高度な自動運転機能が搭載され、ブラインドスポットモニターによって、周囲の映像をセントラルディスプレーに映し出すことで、安全性も向上しており、ネクソは、この種のクルマとしては、初めてユーロNCAPで最高の5つ星を獲得したモデルでもある。
このクルマの狙いはシンプルなものだ。つまり、ネクソとは、もっとも豊かで、もっとも革新的な既存の自動車メーカーのひとつが、先進のフラッグシップモデルとなるべく産み出した、真のファミリーカーであり、車両価格6万ポンド(831万円)以上、1回あたりの水素充填コストはおよそ70ポンド(9700円)と、決して手に入れやすいモデルではないが、ヒュンダイが目指すグリーンなモデルのパイオニアとして、このクルマに乗れば、革新的なフィールを味わうことができる。
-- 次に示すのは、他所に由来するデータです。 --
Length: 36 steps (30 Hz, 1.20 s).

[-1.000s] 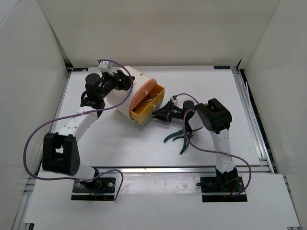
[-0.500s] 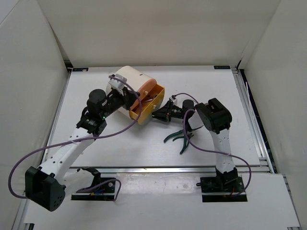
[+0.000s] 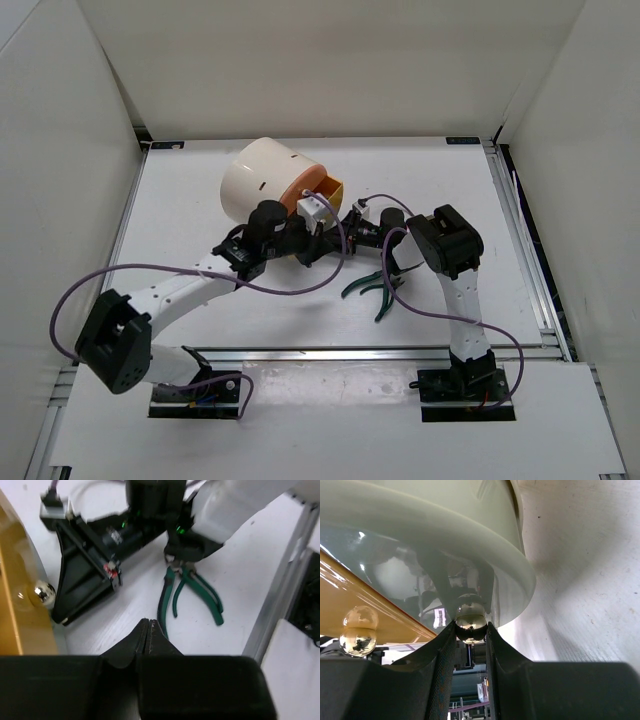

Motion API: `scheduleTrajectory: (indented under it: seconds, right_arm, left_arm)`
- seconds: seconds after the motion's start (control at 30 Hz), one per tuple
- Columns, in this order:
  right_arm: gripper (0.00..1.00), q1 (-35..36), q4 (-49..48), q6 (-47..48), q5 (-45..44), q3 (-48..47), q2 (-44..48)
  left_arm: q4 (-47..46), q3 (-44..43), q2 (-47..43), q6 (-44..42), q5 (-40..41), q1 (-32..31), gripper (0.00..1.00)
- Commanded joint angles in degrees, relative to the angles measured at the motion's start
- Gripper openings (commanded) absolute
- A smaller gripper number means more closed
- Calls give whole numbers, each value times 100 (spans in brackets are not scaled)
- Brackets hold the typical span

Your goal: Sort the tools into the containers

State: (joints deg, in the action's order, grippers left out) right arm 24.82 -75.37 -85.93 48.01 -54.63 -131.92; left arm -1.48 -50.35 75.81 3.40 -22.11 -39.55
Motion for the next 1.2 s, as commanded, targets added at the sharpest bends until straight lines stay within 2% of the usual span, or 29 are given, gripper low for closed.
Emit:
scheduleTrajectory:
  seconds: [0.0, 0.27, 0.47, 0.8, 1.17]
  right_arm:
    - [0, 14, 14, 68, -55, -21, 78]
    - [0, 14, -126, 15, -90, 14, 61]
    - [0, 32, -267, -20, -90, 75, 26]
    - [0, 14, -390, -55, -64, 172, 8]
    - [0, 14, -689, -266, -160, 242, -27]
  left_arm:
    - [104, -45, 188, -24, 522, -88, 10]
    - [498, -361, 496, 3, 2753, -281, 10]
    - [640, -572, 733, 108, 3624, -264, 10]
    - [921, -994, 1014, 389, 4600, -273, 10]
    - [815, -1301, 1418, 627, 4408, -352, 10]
ヒュンダイとキアで燃料電池車開発のトップを務めるキム博士は、昨年「実際に販売可能な水素燃料電池車を製造できる段階にまで研究が進んだというのは、驚くべきことです。ほんの数年前、そんなことはわたしが生きているうちには実現できないだろうと考えていましたが、すでにそのレベルにまで到達することができたのです」と語っている。
すでにヒュンダイでは、さらなる水素時代に向け、アライアンスの構築にも着手しており、コストを削減することで、バッテリー式EVのライバルたちに対抗すべく、燃料電池技術の開発において、アウディとの協業も始まる予定だ。
間違いなく他社も追従するはずであり、そうなれば、ネクソのようなモデルが続々と登場することになるのかも知れない。